Developing a technology that enables oral vaccines to work efficiently remains a considerable effort since a number of difficulties must be addressed. The key objective being to ensure the safe passage through the harsh conditions within the gastrointestinal tract, promoting delivery that induces enhanced immune response. In the particular case of hepatitis B, the oral formulation in the nanostructured silica SBA-15 is a viable approach. As a result of its porous structure, low toxicity and structural stability, SBA-15 is capable to protect and release the hepatitis B surface antigen (HBsAg), used in the vaccination scheme, at the desired destination. Furthermore, when compared to the currently used injection based delivery method, better or similar antibody response has been observed. However, information about the organisation of the antigen protein remains unknown. For instance, HBsAg is too large to enter the 10 nm ordered mesopores of SBA-15 and has a tendency to agglomerate when protected by the delivery system. Here we report on the pH dependence of HBsAg aggregation in saline solution investigated using small angle X-rays scattering that resulted in an optimisation of the encapsulation conditions. Additionally, X-ray microscopy combined with neutron and X-ray tomography provided full 3D information of the HBsAg clustering (i.e. agglomeration) inside the SBA-15 macropores. This method enables the visualisation of the organisation of the antigen in the interior of the delivery system, where agglomerated HBsAg coexists with its immunological effective uniformly distributed counterpart. This new approach, to be taken into account while preparing the formulation, can greatly help in the understanding of clinical studies and advance new formulations.

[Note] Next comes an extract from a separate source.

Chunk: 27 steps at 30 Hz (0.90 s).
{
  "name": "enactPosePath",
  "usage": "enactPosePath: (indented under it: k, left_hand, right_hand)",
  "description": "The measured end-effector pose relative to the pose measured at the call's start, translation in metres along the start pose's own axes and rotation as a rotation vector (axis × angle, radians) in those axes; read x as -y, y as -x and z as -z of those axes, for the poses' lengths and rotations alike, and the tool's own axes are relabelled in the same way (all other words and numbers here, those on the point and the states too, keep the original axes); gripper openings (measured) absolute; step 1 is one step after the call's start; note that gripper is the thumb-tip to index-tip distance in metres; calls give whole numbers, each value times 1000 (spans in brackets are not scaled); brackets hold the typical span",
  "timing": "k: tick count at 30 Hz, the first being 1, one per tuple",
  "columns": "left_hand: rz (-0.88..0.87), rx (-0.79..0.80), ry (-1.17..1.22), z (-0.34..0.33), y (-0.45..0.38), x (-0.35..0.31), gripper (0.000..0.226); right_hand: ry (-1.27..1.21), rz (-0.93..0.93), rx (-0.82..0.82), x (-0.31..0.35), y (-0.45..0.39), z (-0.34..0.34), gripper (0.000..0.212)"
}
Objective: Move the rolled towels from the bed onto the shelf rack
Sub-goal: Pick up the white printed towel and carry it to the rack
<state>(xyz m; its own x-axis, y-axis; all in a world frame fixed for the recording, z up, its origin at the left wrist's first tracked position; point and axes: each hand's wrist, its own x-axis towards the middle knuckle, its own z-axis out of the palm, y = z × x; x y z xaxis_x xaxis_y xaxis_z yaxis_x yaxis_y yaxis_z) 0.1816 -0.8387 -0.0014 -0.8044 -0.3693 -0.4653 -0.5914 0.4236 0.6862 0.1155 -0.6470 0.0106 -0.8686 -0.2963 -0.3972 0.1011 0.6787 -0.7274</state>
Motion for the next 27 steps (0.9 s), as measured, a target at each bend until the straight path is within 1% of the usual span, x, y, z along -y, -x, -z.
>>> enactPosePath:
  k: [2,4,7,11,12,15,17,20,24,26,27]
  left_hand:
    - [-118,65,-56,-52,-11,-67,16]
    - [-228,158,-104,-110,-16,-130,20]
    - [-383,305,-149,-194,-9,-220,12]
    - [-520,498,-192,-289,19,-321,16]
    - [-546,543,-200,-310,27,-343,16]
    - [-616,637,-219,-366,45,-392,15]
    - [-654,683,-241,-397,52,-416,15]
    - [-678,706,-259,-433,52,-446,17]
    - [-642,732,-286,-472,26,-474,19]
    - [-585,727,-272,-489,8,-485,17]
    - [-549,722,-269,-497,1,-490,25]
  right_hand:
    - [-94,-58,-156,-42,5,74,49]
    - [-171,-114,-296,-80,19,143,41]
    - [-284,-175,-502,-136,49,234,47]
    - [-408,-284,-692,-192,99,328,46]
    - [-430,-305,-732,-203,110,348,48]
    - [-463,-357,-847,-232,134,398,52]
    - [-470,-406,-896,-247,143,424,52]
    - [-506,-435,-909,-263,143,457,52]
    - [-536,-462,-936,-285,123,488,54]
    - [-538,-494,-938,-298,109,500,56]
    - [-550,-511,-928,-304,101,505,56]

Hepatitis B, a viral disease causing infection in the liver, is most efficiently prevented by vaccination. The current and highly efficient injection based vaccine uses the aluminium salt, Al(OH)3, as an adjuvant to increase the immunological response. Although the aluminium based vaccine is considered safe, it can cause side effects such as swelling, inflammation and abscess at the injection site1. On the other hand oral vaccination offers many advantages, including decreased side effects, easy administration and substantially reduced costs2,3,4,5. Therefore, developing delivery vehicles capable of protecting the vaccine from the harsh gastric environment and performing delivery in the intestine to stimulate antibody production is desireable.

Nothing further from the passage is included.